[Items listed in a dataset]

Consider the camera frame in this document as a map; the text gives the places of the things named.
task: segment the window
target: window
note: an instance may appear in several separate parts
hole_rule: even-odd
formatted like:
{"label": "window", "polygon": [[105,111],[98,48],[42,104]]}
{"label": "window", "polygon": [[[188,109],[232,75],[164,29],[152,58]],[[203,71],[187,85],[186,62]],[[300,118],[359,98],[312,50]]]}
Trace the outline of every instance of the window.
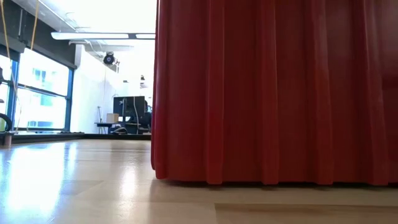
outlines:
{"label": "window", "polygon": [[[9,101],[9,90],[10,90],[10,79],[12,74],[12,61],[10,61],[7,57],[0,55],[0,67],[2,69],[3,81],[0,84],[0,113],[8,115],[9,112],[8,104],[12,103]],[[6,122],[3,119],[0,119],[0,131],[4,131],[6,129]]]}
{"label": "window", "polygon": [[2,76],[5,80],[11,79],[12,62],[5,56],[0,55],[0,67],[2,68]]}
{"label": "window", "polygon": [[21,54],[18,83],[66,96],[69,68],[29,49]]}
{"label": "window", "polygon": [[64,128],[67,106],[64,97],[49,96],[20,88],[18,98],[15,127],[19,122],[19,128]]}
{"label": "window", "polygon": [[69,78],[68,67],[25,49],[19,64],[14,126],[65,129]]}

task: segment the window frame
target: window frame
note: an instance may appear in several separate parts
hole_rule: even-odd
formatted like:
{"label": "window frame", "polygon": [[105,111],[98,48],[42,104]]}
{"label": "window frame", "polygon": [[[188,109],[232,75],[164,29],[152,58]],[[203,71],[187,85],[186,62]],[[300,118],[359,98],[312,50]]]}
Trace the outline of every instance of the window frame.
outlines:
{"label": "window frame", "polygon": [[[15,84],[17,86],[17,90],[18,89],[26,89],[29,91],[33,91],[36,93],[40,93],[42,95],[47,95],[47,96],[56,96],[56,97],[62,97],[66,100],[66,112],[65,112],[65,124],[63,128],[18,128],[18,130],[21,131],[27,131],[27,130],[31,130],[31,131],[70,131],[70,118],[71,118],[71,112],[72,112],[72,91],[73,91],[73,75],[74,75],[74,69],[70,68],[69,66],[60,63],[46,55],[43,55],[44,57],[47,57],[61,65],[66,66],[69,69],[69,73],[68,73],[68,83],[67,83],[67,95],[60,95],[58,93],[54,93],[52,91],[48,91],[48,90],[44,90],[44,89],[40,89],[40,88],[36,88],[36,87],[32,87],[32,86],[27,86],[27,85],[23,85],[20,84],[18,82],[19,79],[19,66],[21,65],[20,63],[20,59],[21,59],[21,55],[19,54],[19,58],[18,61],[14,61],[12,60],[12,73],[14,74],[15,77]],[[15,93],[15,89],[14,89],[14,82],[12,81],[12,79],[14,77],[11,77],[10,80],[4,80],[2,85],[8,85],[9,87],[9,93],[8,93],[8,102],[7,102],[7,111],[6,114],[7,116],[11,119],[12,121],[12,130],[15,130],[17,127],[15,127],[15,114],[16,114],[16,105],[17,105],[17,98],[16,98],[16,93]]]}

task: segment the white wall
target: white wall
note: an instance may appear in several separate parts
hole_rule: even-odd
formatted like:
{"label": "white wall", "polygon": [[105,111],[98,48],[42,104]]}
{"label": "white wall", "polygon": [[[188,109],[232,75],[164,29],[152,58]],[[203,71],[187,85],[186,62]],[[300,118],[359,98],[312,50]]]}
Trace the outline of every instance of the white wall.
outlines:
{"label": "white wall", "polygon": [[84,46],[76,46],[75,60],[78,68],[73,80],[70,129],[72,132],[98,133],[94,124],[100,121],[98,106],[105,121],[106,114],[113,112],[113,96],[126,96],[127,90],[120,74],[87,53]]}
{"label": "white wall", "polygon": [[[132,51],[115,52],[115,56],[121,61],[119,74],[129,82],[124,84],[128,95],[144,96],[152,106],[155,41],[140,40],[134,44]],[[148,88],[140,88],[141,75],[145,77]]]}

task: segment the wooden floor
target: wooden floor
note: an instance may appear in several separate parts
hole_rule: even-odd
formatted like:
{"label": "wooden floor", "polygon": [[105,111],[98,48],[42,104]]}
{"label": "wooden floor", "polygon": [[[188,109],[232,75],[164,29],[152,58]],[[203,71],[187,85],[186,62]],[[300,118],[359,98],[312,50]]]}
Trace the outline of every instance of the wooden floor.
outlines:
{"label": "wooden floor", "polygon": [[209,188],[155,179],[150,142],[0,149],[0,223],[398,223],[398,189]]}

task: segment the ceiling
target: ceiling
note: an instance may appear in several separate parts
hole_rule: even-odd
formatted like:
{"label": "ceiling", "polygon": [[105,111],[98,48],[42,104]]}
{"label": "ceiling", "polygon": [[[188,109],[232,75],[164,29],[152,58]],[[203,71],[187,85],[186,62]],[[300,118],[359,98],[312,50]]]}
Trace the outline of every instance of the ceiling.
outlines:
{"label": "ceiling", "polygon": [[[13,0],[31,14],[36,0]],[[156,0],[40,0],[39,19],[70,32],[155,32]]]}
{"label": "ceiling", "polygon": [[[35,14],[36,0],[12,1]],[[39,3],[38,18],[60,32],[155,33],[157,0],[39,0]],[[133,57],[137,61],[134,69],[140,74],[153,72],[154,40],[90,42],[85,44],[86,51],[100,61],[105,52],[112,51],[122,63]]]}

§ **Required work**
Go through the records and pull out each line that includes the word "every".

§ **Answer space**
Trace the outline of every instance of the window.
Trace the outline of every instance of the window frame.
Trace the outline of every instance of the white wall.
Trace the outline of every instance of the wooden floor.
Trace the outline of every instance of the ceiling.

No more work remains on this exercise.